Souvent, c’étaient des problèmes affectifs. J’avais des journalistes,
des profs… Je les écoutais, et je leur disais ce qu’ils avaient envie
d’entendre, avec une voix douce. Certains devenaient accros, ils
m’appelaient tous les jours… J’avais eu une formation de trois jours en
numérologie, donc je leur faisais les chiffres, aussi, avec leurs dates
de naissance. J’étais très bien payée, un peu plus de 400 euros par
mois. Cela dit, quand ils m’appelaient, ça leur coûtait parfois plus de
500 euros le coup de fil… La société faisait un fric monstre :
juste après la chute de Ben Ali, le pays était sous couvre-feu. On
n’avait pas le droit de sortir à partir de 19 heures. Du coup, ils nous
ont loué des apparts individuels à deux pas du centre, pour qu’on puisse
continuer à bosser la nuit… »
Nadia se souvient d’une jeune femme, Cécile, du nord de la France.

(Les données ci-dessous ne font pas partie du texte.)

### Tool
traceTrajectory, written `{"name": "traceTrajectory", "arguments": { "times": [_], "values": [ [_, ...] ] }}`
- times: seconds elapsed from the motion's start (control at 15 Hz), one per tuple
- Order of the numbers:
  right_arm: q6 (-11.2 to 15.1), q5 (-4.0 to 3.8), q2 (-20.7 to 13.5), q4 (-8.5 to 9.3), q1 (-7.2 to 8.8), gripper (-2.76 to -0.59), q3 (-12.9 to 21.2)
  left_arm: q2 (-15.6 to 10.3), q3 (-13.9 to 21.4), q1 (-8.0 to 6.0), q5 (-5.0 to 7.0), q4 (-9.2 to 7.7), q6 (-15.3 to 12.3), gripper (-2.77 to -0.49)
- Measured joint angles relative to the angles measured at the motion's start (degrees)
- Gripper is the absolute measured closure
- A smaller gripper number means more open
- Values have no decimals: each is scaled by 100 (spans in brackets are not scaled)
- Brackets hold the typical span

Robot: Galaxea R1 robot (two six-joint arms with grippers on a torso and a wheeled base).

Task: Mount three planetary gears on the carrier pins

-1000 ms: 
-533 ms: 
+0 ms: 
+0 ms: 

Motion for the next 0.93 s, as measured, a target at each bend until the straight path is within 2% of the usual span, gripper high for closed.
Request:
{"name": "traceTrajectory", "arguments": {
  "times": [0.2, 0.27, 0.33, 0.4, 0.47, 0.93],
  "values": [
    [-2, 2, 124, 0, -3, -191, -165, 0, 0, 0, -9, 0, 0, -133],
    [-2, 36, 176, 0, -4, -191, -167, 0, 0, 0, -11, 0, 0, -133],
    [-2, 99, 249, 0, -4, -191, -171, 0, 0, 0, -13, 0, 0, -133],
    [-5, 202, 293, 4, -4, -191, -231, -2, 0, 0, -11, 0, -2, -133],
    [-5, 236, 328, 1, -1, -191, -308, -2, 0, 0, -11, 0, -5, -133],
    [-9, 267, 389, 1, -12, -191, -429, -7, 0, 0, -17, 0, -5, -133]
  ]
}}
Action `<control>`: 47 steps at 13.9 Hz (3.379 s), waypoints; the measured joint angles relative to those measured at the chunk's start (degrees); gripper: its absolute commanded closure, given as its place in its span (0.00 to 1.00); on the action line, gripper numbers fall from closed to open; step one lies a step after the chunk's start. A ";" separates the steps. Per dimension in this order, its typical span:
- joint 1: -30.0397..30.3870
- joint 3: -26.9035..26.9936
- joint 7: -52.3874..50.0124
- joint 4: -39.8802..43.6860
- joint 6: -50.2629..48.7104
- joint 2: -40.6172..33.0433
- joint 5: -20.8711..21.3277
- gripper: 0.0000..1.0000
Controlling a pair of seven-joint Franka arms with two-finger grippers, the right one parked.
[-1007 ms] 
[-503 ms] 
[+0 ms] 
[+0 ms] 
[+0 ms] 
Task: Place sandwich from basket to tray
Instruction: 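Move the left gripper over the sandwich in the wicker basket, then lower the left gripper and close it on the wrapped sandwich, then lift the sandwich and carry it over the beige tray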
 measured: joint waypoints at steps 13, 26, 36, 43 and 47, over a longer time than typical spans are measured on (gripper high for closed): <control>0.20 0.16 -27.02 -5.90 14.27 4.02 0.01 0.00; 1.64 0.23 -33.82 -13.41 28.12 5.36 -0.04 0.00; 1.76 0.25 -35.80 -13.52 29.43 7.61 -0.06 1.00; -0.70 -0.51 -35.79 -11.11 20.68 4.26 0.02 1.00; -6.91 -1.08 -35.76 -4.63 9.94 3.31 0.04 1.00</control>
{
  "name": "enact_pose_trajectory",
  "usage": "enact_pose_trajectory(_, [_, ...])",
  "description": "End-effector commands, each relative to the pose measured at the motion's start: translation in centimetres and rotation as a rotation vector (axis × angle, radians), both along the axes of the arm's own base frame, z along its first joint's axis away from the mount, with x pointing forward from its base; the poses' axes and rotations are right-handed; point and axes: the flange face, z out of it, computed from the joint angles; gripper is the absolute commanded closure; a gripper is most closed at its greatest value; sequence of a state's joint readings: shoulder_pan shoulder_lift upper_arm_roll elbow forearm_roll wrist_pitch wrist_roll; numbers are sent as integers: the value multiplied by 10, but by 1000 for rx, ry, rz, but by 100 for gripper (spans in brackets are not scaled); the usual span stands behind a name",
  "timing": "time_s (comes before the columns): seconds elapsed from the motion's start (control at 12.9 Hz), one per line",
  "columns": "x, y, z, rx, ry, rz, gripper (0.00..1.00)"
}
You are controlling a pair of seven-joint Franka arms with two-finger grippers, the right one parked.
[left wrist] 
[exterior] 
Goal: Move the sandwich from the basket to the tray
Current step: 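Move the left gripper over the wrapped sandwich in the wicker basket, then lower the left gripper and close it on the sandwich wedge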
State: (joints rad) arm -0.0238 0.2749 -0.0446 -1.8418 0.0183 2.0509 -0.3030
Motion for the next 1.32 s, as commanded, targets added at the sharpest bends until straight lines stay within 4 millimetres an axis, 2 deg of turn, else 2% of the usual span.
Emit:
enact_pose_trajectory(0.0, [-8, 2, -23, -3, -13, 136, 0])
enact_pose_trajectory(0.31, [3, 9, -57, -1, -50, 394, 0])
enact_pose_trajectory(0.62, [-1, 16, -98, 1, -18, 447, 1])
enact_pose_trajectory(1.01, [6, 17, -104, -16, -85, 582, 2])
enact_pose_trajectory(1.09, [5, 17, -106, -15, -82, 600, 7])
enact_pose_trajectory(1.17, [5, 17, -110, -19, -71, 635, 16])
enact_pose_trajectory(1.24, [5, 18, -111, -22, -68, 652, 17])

Elle était amoureuse d’un homme marié, avec trois enfants, qui ne la
considérait que comme une amante : chaque nuit, Cécile racontait
ses déboires à Nadia, qui lui prédisait un radieux avenir. C’est ainsi
que « Clothilde » a assisté au naufrage de sa
« cliente » : au bout de trois mois, Cécile ne pèse plus
que 38 kilos, terrassée par la dépression et l’anorexie. Nadia en perd
le sommeil, et la dépression la rattrape à son tour. Elle fonce chez le
psy, pratique taboue en Tunisie, et cesse la voyance. « Je
n’aurais jamais pensé que j’étais capable d’arnaquer les gens à ce
point. Jamais. Mais je n’avais pas le choix : il fallait faire
vivre la famille… »
Désormais, elle invite les gens pour des salons, pour qu’ils aillent
se régaler de foie gras, saucisson et Sauternes dans le sud-ouest – 35
heures de prise de ligne pour 300 euros mensuels, « c’est chouette ».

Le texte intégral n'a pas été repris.